IFSB Seminar discusses Emerging Sharī`ah Issues in Regulatory Capital and Risk Management in Islamic Banking
Kuala Lumpur, 19 January 2012 – The Islamic Financial Services Board (IFSB) is currently in the process of revising its Capital Adequacy Standard (IFSB-2) for institutions offering Islamic financial services (IIFS), which was issued in 2005. The IFSB Secretary-General Mr. Jaseem Ahmed stated that, “Parallel to the developments taking place in the Basel Committee, we started our revision process in January 2011”.
He added that the adoption of components of capital proposed by the Basel III for IIFS need further deliberations by the stakeholders of the Islamic financial services industry. He highlighted specific issues related to the appropriate treatment of subordinated debt, hybrid debt capital, convertible contingent capital and other types of Sharī`ah-compliant instruments/Sukūk as a part of capital. These issues are among those identified by the IFSB working group entrusted with the task of revising IFSB-2. The final draft of the revised document is planned for issuance by the IFSB Council in 2013.

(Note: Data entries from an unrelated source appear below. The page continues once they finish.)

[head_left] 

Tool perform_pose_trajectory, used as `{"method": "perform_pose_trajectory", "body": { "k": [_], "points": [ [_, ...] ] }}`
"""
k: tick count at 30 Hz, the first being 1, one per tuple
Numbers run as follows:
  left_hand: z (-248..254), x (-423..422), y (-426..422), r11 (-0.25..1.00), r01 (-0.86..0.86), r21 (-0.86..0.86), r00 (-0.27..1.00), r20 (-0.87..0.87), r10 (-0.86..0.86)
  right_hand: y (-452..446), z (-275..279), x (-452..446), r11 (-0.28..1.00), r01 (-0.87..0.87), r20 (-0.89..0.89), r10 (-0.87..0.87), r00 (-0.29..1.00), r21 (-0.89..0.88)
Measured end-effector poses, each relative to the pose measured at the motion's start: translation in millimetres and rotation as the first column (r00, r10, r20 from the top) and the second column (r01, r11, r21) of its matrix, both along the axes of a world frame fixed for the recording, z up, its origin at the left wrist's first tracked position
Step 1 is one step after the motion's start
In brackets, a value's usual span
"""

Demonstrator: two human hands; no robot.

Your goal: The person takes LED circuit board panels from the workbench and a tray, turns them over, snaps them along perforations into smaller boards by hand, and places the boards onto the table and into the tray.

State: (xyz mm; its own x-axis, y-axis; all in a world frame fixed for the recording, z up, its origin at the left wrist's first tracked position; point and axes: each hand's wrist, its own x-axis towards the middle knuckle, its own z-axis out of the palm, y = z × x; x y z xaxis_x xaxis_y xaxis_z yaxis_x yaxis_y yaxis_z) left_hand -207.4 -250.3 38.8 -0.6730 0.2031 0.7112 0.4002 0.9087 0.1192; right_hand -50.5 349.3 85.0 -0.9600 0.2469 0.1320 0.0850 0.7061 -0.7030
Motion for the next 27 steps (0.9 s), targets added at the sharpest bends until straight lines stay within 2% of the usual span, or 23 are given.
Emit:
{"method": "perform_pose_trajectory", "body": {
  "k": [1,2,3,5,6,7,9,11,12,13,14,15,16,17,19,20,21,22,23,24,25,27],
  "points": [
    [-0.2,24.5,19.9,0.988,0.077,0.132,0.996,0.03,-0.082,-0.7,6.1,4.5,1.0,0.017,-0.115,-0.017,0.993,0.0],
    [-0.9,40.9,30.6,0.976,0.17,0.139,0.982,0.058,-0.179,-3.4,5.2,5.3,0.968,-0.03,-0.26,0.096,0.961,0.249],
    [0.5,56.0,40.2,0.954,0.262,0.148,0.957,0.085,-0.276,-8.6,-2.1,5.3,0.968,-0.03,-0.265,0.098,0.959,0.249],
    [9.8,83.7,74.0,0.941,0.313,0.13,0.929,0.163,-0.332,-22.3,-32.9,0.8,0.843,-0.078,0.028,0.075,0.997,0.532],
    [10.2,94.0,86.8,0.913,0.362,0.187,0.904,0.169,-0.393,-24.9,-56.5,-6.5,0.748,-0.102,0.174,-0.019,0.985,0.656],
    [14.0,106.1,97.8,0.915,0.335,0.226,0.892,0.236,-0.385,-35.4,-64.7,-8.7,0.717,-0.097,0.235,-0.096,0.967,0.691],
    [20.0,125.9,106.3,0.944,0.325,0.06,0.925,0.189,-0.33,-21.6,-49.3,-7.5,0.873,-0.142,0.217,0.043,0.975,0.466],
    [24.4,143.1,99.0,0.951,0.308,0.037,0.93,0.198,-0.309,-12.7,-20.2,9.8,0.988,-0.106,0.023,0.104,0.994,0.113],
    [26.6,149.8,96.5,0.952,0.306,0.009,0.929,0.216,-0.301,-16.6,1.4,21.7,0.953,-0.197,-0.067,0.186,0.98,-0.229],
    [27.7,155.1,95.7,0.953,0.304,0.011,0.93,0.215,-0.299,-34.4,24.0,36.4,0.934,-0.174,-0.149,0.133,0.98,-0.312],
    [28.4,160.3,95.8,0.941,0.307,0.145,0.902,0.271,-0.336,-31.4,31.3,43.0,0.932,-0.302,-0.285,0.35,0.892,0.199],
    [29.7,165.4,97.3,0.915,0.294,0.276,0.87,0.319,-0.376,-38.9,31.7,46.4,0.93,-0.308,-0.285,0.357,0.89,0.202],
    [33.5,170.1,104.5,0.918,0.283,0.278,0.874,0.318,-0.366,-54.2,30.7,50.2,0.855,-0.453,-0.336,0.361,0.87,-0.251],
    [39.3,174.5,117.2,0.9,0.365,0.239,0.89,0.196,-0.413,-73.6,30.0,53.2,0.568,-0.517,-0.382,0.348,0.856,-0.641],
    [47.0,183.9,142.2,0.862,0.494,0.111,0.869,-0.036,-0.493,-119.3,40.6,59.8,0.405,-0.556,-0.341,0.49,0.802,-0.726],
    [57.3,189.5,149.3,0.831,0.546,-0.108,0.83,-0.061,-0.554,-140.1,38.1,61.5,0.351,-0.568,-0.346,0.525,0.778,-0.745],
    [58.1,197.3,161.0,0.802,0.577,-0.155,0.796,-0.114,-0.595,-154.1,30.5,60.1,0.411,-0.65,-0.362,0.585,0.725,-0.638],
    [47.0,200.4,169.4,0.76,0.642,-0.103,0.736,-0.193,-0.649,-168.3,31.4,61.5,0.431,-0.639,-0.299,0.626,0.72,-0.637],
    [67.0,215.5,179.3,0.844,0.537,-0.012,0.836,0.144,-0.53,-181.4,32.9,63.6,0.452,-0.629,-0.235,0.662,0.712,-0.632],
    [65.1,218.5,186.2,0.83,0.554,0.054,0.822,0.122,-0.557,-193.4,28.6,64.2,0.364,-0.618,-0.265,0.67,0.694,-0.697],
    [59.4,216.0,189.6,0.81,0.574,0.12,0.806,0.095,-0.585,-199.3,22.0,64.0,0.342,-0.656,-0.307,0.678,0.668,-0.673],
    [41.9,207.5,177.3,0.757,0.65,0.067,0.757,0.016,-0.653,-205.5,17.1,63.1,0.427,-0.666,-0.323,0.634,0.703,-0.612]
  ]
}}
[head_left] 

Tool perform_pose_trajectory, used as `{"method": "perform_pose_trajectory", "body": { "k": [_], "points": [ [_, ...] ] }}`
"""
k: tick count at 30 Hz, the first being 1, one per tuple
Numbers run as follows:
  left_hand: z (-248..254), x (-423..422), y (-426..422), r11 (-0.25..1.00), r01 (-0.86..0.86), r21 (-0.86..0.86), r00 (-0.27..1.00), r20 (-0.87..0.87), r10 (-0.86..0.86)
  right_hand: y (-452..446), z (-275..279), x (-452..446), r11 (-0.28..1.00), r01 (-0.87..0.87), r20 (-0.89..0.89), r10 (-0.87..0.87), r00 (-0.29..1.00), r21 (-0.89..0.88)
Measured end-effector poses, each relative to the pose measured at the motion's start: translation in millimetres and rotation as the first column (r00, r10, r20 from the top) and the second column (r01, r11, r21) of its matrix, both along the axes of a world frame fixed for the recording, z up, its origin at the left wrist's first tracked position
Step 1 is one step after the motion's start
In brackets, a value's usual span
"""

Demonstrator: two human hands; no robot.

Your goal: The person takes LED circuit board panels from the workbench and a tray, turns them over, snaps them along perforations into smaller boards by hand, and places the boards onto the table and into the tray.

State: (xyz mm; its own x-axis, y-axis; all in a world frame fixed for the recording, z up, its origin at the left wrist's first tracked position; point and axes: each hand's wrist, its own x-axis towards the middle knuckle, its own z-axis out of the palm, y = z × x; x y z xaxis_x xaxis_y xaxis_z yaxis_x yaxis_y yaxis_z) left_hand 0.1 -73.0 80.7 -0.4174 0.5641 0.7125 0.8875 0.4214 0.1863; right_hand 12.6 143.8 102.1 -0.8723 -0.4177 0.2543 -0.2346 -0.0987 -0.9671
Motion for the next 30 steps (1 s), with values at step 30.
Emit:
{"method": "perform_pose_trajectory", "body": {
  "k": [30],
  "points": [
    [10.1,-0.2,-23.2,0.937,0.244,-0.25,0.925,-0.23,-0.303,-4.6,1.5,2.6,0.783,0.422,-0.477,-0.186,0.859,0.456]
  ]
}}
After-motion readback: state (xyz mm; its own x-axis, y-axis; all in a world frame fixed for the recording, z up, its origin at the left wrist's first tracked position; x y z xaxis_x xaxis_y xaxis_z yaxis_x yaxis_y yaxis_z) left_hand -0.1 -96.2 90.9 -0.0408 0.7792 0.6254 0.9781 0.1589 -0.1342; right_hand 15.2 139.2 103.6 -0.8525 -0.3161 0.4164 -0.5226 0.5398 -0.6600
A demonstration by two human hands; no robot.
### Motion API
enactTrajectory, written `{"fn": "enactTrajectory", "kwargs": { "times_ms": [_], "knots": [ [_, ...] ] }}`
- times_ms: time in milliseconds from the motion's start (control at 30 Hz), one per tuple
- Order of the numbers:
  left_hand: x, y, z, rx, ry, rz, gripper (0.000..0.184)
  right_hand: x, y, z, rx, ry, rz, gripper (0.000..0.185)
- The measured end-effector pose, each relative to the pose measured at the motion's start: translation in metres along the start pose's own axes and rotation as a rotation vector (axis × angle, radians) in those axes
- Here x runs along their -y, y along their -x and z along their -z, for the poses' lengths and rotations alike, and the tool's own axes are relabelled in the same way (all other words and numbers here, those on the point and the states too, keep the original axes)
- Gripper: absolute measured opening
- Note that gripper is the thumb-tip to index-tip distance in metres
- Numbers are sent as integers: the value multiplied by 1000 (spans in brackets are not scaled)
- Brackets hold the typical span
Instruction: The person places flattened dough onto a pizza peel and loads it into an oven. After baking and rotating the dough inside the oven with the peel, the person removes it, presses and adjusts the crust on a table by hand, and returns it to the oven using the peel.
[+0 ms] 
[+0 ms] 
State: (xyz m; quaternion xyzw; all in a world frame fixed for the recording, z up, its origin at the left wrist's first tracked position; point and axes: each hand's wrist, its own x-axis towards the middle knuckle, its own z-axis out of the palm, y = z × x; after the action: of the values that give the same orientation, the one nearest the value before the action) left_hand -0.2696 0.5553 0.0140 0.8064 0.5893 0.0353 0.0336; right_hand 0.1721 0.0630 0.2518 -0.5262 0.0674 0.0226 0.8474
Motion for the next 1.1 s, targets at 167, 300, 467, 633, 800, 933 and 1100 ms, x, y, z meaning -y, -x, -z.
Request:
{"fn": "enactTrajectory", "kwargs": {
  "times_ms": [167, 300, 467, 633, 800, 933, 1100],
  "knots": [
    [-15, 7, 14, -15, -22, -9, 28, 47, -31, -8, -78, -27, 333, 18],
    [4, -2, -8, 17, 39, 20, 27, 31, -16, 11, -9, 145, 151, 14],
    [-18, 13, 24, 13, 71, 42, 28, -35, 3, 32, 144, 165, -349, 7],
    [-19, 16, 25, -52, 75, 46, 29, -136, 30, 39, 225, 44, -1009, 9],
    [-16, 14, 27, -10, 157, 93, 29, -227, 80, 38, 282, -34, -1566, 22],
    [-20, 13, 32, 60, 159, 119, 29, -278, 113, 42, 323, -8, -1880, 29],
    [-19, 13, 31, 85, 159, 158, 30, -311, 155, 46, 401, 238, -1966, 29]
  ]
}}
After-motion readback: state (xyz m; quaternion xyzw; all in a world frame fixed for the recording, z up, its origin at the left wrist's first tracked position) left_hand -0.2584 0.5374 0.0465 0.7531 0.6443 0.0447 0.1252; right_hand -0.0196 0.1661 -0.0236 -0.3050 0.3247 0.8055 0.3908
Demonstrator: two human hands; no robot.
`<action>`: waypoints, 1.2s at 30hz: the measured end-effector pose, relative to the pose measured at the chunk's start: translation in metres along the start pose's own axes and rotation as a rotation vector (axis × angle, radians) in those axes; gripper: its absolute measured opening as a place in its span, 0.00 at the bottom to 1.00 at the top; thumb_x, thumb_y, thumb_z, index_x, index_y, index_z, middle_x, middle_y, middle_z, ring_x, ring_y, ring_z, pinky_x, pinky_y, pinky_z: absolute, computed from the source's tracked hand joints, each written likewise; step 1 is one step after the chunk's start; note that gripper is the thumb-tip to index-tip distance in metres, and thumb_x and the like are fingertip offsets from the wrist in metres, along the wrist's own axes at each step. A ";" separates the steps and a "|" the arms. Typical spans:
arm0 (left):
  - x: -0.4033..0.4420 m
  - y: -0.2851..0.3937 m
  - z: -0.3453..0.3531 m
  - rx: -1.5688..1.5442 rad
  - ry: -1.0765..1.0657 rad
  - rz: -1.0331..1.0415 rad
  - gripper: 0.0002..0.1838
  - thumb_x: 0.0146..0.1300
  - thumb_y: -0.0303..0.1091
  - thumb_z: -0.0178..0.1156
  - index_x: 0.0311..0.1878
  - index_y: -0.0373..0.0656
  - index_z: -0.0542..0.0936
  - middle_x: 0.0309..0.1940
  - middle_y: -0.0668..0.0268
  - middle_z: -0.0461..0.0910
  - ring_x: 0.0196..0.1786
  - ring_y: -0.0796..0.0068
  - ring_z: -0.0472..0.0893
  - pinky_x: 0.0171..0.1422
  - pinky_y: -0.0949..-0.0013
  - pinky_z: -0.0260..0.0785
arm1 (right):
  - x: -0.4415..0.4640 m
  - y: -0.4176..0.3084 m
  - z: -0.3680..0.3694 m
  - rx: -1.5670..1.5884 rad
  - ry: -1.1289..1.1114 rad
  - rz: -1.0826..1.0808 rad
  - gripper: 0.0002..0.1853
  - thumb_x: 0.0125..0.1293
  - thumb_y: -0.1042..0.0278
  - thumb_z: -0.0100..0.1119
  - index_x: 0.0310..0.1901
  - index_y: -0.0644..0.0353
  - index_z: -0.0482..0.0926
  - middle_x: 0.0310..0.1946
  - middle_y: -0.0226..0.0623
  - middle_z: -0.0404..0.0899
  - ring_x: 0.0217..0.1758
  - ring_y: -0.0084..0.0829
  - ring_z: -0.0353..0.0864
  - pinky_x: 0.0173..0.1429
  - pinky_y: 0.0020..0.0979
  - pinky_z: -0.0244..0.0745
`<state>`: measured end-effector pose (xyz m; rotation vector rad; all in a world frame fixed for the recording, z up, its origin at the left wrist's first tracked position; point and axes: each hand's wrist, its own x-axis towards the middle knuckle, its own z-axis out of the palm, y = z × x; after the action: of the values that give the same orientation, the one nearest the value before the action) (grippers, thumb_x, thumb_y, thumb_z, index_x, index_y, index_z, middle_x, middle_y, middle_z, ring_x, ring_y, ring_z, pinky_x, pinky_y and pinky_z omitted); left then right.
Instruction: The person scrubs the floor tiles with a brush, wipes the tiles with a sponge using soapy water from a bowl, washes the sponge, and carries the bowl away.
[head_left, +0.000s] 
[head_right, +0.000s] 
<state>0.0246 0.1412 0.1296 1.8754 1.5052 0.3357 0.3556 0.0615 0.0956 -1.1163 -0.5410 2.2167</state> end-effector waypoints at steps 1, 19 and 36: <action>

The Secretary-General was speaking at the Opening Session of the Seminar on Emerging Issues in Regulatory Capital and Risk Management in Islamic Banking held on 17 and 18 January 2012, organised by the IFSB in Brunei Darussalam. The Seminar was hosted by the Autoriti Monetari Brunei Darussalam (AMBD), with the support of the Centre for Islamic Banking, Finance and Management, Brunei (CIBFM).
At the same event, Managing Director of AMBD, His Excellency Hj Mohd Rosli Hj Sabtu said that IIFS cannot afford to be complacent although they are currently not exposed to the high leverage and excesses of conventional finance. He further lauded the IFSB for its step in aligning Islamic banking with its conventional banking counterparts in terms of standards and infrastructure.
The speakers at the Seminar highlighted the various Sharī`ah and regulatory issues related to components of capital, credit risk, equity investment risk, market risk, operational risk and profit sharing investment accounts. The speakers, who represented a number of jurisdictions, shared the experiences of IIFS in their jurisdictions related to capital adequacy and risk management and pointed out the areas which can be covered in the revised capital adequacy standard being prepared by the IFSB.
The Seminar was attended by 80 delegates from among the Bruneian international financial community as well as representatives of the IFSB member countries and organisations, including Bank Negara Malaysia, Saudi Arabian Monetary Agency, Saudi Fund for Development, the Ministry of Finance and Economy, Senegal and the Central Bank of Sudan.